HOW TO COMPLETE THIS TASK: Reproduce the listing below without any change.

DATASET EXCERPT:
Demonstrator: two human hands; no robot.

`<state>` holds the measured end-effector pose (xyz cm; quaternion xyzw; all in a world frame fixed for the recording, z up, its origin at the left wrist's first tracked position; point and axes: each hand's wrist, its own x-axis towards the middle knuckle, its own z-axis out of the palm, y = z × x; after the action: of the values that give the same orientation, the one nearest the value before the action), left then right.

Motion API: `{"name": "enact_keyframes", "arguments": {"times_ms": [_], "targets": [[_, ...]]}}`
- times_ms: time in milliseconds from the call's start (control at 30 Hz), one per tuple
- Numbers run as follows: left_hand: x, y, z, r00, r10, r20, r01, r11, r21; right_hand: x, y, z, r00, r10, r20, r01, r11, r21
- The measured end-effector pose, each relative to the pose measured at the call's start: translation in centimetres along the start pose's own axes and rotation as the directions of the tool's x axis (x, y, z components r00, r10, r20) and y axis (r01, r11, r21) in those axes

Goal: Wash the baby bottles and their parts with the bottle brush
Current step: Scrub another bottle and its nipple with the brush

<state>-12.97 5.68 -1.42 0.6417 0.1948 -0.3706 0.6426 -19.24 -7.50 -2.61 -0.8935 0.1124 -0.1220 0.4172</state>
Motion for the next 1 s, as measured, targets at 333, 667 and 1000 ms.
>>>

ANSWER FOR THE TASK:
Demonstrator: two human hands; no robot.

`<state>` holds the measured end-effector pose (xyz cm; quaternion xyzw; all in a world frame fixed for the recording, z up, its origin at the left wrist's first tracked position; point and axes: each hand's wrist, its own x-axis towards the middle knuckle, its own z-axis out of the palm, y = z × x; after the action: of the values that give the same orientation, the one nearest the value before the action), left then right.

Motion API: `{"name": "enact_keyframes", "arguments": {"times_ms": [_], "targets": [[_, ...]]}}`
- times_ms: time in milliseconds from the call's start (control at 30 Hz), one per tuple
- Numbers run as follows: left_hand: x, y, z, r00, r10, r20, r01, r11, r21; right_hand: x, y, z, r00, r10, r20, r01, r11, r21
- The measured end-effector pose, each relative to the pose measured at the call's start: translation in centimetres along the start pose's own axes and rotation as the directions of the tool's x axis (x, y, z components r00, r10, r20) and y axis (r01, r11, r21) in those axes

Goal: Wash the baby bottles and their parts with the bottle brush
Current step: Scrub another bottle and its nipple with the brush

<state>-12.97 5.68 -1.42 0.6417 0.1948 -0.3706 0.6426 -19.24 -7.50 -2.61 -0.8935 0.1124 -0.1220 0.4172</state>
Motion for the next 1 s, as measured, targets at 333, 667 and 1000 ms.
>>>

Nothing else belongs in the output.